ABOUT THIS EXERCISE: Search the data for "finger" and copy every matching line.

○ ○ ○ ○ ○ ○ ○

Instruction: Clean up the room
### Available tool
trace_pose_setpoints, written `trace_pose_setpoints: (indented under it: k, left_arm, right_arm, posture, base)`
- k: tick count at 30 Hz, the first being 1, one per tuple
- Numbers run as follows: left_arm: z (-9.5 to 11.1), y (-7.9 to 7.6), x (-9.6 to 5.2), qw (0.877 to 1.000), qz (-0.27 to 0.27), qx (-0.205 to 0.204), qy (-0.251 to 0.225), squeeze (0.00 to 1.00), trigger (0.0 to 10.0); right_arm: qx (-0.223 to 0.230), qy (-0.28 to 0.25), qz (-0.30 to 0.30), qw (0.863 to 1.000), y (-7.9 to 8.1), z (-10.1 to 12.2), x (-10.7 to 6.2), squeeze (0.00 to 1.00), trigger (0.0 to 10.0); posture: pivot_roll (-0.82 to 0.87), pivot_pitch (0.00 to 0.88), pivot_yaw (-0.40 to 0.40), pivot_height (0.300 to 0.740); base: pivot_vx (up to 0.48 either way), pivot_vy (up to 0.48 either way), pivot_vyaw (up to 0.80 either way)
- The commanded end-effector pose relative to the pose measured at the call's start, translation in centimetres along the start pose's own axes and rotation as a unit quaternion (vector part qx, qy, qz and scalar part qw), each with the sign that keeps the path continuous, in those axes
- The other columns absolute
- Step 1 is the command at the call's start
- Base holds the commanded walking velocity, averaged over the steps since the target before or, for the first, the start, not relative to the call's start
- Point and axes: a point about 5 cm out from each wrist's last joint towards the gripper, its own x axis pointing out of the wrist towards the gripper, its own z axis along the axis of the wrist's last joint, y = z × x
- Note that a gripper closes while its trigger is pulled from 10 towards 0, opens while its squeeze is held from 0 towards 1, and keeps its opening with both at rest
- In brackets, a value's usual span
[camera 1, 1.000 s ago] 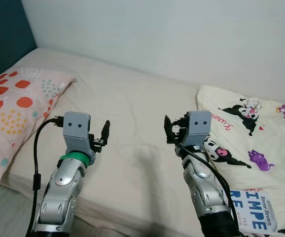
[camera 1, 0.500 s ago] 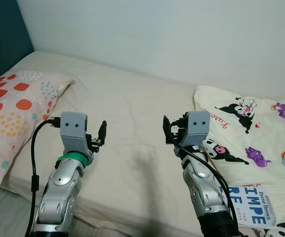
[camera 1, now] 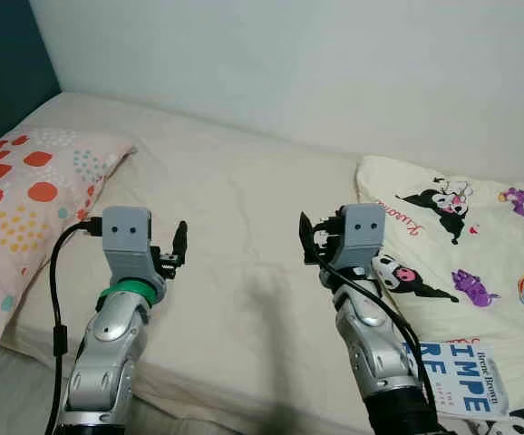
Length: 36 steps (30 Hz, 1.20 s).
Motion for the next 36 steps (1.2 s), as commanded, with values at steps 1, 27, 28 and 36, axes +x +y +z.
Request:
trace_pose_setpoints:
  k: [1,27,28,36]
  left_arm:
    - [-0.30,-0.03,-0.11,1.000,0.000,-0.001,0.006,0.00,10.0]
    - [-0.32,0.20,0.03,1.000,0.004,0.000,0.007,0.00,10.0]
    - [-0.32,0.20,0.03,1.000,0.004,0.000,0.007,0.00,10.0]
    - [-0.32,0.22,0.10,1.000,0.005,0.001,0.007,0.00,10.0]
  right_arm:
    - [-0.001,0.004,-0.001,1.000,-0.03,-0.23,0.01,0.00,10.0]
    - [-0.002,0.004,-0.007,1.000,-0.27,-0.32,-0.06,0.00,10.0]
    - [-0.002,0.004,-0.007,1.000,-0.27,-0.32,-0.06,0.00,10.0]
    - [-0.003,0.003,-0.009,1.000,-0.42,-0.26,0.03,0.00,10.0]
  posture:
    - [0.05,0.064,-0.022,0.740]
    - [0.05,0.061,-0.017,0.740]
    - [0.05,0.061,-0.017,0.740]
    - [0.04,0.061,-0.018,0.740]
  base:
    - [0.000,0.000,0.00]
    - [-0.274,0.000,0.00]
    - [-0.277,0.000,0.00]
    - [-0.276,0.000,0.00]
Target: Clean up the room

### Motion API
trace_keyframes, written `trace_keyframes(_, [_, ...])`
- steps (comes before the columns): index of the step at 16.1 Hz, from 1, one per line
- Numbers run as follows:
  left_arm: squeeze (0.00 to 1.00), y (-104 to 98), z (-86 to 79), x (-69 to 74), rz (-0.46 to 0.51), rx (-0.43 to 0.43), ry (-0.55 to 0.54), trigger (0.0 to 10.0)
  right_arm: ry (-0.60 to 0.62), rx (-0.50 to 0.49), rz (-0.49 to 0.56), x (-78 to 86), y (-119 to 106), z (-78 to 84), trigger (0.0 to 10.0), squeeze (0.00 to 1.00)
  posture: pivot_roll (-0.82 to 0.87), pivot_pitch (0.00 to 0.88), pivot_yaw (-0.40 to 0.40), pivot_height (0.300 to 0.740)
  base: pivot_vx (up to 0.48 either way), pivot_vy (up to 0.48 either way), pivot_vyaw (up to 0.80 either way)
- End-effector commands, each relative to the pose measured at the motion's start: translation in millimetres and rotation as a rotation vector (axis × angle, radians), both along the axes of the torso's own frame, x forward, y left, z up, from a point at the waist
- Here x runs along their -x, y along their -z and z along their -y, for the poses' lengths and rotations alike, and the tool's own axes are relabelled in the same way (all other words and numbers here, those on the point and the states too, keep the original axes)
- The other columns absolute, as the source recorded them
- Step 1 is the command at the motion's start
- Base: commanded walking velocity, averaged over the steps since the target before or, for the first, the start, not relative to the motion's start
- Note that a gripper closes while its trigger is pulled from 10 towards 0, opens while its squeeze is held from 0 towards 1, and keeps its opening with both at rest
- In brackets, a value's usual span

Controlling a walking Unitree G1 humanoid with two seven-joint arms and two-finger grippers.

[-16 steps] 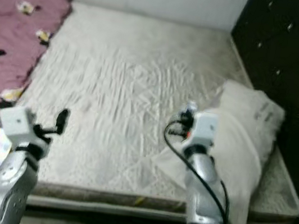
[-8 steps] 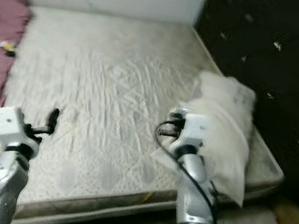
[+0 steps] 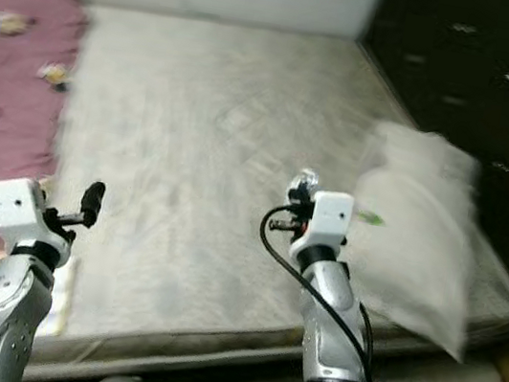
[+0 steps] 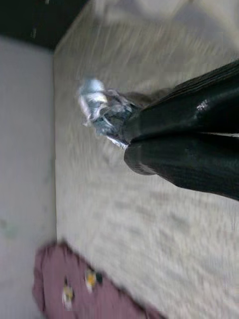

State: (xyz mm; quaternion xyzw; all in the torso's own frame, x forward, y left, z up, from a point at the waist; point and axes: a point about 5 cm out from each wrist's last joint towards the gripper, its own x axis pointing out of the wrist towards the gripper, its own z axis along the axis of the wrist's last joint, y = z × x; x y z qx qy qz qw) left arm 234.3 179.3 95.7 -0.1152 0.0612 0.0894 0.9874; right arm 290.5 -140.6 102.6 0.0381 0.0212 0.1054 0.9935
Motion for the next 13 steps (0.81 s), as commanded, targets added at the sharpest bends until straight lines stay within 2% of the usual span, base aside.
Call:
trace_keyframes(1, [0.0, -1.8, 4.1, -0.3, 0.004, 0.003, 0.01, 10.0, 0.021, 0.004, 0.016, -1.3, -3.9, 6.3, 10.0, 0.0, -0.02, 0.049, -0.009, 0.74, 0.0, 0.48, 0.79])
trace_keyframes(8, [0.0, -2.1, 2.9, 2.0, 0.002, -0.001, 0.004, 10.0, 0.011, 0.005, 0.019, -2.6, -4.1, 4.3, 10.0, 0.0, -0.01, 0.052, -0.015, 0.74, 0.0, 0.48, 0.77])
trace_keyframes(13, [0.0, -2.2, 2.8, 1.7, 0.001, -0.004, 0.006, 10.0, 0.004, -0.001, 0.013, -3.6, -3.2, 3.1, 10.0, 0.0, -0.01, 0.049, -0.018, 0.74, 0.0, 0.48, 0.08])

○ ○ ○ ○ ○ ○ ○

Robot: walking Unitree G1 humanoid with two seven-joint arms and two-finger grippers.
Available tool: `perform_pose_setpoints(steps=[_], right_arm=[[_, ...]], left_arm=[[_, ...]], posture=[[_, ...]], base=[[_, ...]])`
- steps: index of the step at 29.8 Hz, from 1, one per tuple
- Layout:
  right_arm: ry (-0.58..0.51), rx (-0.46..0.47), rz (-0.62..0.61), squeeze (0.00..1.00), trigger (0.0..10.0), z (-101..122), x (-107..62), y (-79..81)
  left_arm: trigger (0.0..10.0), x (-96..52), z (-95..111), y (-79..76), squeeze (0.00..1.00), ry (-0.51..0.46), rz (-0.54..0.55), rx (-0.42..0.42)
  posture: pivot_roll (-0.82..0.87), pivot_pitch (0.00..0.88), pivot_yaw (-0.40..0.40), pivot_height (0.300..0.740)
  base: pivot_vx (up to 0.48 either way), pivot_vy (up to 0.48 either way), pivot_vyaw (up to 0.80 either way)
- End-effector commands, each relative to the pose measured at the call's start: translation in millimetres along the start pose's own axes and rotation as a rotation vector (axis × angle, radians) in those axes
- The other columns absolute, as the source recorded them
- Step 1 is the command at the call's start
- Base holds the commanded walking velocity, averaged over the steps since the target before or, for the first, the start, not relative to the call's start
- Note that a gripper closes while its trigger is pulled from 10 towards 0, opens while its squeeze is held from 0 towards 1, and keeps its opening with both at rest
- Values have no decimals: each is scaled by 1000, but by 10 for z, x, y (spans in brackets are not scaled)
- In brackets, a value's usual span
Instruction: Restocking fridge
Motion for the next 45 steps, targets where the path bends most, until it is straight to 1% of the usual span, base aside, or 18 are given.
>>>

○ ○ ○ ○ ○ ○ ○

ANSWER TO THIS EXERCISE:
Controlling a walking Unitree G1 humanoid with two seven-joint arms and two-finger grippers.
Robot: walking Unitree G1 humanoid with two seven-joint arms and two-finger grippers.

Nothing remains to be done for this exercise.